Up and Down Stairs - Jeremy Musson [68]
Swift also famously held a saturnalia modelled on the Roman festival in which slaves would be served by their masters, as a gesture of humility before the Roman gods, but when a manservant sent back the meat just as Swift was apt to do, it caused him to fly into a temper and chase the servants from the room. Swift himself started life in the service of Sir William Temple at Moor Park in Surrey and, according to Temple’s nephew, who disliked him, he was not in those days allowed to dine with the family. This throws an interesting light on the psychology behind his satire.28
The real-life issues of the day are perhaps reflected more accurately in the letters of Elizabeth Purefoy, the mistress of Shalstone, a moderately sized establishment in Buckinghamshire. They contain numerous references to servants getting into unfortunate scrapes, either petty theft or unwanted pregnancy, such as the one for 3 May 1738: ‘’Tis not my dairy maid that is with child but my cookmaid, and it is reported our parson’s maid is also with kinchen [i.e. child] by the same person who has gone off & showed them a pair of heels for it. If you could help me to a cook maid as I may be delivered from this, it will much oblige.’29
The following year she is driven by similar circumstances to write to a Mr Coleman: ‘About 6 weeks ago, I hired one Deborah Coleman who tells me you are her father. I am sorry to tell you that she is very forward with child. She denied it and I was forced to have a midwife to search her, upon which she confessed it was so, and by Mr Launder’s manservant whom she lived with.’30 By 1743, Mrs Purefoy had become more circumspect in her hirings: ‘am obliged to you for enquiring after a maid, & if her living at home in a public house has not given her too great an assurance to live in a civilised private family, I think there will be a probability of her doing’.31 Unwanted pregnancies seen to have been a perpetual hazard for young maidservants, and then for their employers too.

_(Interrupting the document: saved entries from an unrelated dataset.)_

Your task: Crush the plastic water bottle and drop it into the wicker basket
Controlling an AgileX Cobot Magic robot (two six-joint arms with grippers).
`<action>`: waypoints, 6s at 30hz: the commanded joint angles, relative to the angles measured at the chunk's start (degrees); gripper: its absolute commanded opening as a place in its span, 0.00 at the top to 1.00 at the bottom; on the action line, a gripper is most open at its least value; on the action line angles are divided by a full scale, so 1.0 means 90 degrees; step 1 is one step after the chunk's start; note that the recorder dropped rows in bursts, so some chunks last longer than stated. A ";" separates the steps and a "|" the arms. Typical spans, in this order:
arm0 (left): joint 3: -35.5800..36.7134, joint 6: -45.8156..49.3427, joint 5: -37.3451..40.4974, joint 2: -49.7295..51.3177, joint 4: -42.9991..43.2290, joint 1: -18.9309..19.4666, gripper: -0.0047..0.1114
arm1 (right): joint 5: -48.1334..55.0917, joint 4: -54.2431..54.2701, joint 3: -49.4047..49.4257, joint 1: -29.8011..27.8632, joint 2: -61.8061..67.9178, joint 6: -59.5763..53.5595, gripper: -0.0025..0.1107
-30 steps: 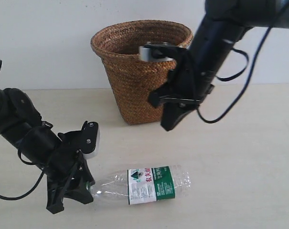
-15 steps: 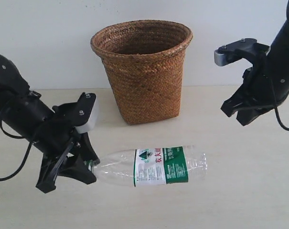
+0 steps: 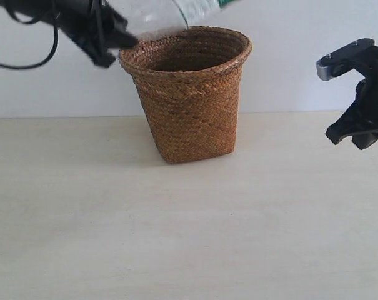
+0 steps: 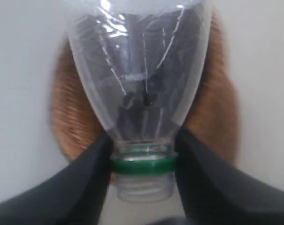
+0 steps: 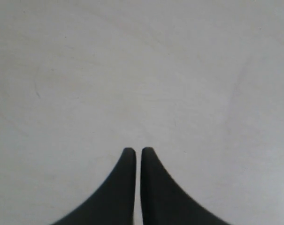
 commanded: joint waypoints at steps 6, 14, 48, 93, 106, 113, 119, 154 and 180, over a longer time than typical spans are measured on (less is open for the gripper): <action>-0.1221 -0.0745 -0.0004 0.0947 0.0168 -0.0007 0.34 | 0.0024 0.0659 0.0036 -0.0022 -0.0084 -0.0283 0.98; -0.1221 -0.0883 0.1497 0.0727 0.1383 0.0004 0.74 | -0.0236 0.0751 0.0036 -0.0022 -0.0084 -0.0259 0.98; 0.4199 -0.7046 0.0980 -0.4040 0.3547 0.0029 0.92 | -0.2623 0.1128 0.3487 -0.0718 -0.4978 -0.0063 0.98; 0.9587 -0.8447 -0.3019 -1.0968 0.2987 0.0029 0.92 | -0.4127 0.2129 0.7055 -0.0718 -1.0305 0.0060 0.98; 0.9605 -0.8255 -0.3019 -1.0968 0.3052 0.0029 0.92 | -0.4127 0.2129 0.7055 -0.0718 -1.0305 0.0108 0.98; 0.9602 -0.8153 -0.2755 -1.0968 0.3207 0.0265 0.92 | -0.4127 0.2129 0.7055 -0.0718 -1.0305 0.0108 0.98; 0.9735 -0.8153 -0.2637 -1.0968 0.3207 0.1048 0.92 | -0.4173 0.2129 0.7055 -0.0718 -1.0305 0.0110 0.98; 1.0335 -0.8323 -0.1833 -1.1088 0.3324 0.1990 0.92 | -0.4184 0.2141 0.7055 -0.0718 -1.0305 0.0110 0.98; 1.0335 -0.8323 -0.1833 -1.1088 0.3324 0.1990 0.92 | -0.4645 0.1393 0.8067 -0.0718 -1.0305 0.1607 0.98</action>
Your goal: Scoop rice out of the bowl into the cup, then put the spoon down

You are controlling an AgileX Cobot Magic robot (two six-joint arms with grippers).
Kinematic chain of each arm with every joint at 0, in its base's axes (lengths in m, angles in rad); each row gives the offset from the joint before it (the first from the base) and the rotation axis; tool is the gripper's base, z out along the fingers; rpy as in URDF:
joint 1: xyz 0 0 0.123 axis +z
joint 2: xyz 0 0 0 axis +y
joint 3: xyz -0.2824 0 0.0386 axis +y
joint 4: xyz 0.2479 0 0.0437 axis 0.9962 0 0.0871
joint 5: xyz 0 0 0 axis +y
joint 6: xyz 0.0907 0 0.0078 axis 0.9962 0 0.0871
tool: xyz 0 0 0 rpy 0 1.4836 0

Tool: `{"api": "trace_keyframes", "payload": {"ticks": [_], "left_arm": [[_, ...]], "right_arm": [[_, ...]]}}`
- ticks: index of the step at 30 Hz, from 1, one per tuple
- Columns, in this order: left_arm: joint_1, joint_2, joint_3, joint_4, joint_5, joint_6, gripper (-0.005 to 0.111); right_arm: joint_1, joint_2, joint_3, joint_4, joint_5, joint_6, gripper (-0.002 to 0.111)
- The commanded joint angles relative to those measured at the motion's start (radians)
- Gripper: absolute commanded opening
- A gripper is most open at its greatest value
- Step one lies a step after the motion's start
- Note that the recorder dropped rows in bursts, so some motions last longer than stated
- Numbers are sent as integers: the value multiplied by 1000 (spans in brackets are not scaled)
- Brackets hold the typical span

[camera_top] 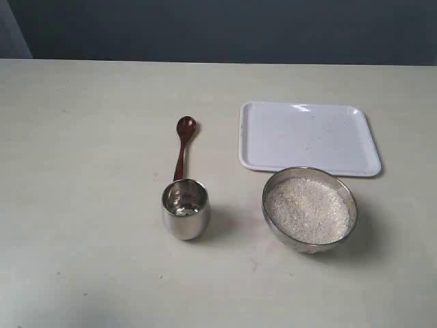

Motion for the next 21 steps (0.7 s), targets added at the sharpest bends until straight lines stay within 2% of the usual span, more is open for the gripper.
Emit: {"api": "trace_keyframes", "payload": {"ticks": [1, 8, 12, 18, 21], "left_arm": [[-4, -4, -4, -6, -13, -3, 0], [-4, -4, -4, -6, -13, -3, 0], [-4, -4, -4, -6, -13, -3, 0], [-4, -4, -4, -6, -13, -3, 0], [-4, -4, -4, -6, -13, -3, 0]], "right_arm": [[-5, -4, 4, -3, -5, -4, -1], [-5, -4, 4, -7, -5, -4, -1], [-5, -4, 4, -162, -86, -8, -1], [-5, -4, 4, 289, -493, -3, -1], [-5, -4, 4, 372, -590, -3, -1]]}}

It was the duty of every mistress to manage a happy household, and misery ensued if she could not. Lord Cowper wrote to his troubled wife Mary on 5 June 1720:
As vexatious as your very naughty servants have been to you, I am glad you could so far forget their ill behaviour, as to omit it in your former letters: you find turning away one, is no example to mend another, or prevent ye like offence, as you imagined it would . . . the only way to govern them, is to make them so content with their places, yt shall fear turning away; otherwise we hav no restraint upo[n] them.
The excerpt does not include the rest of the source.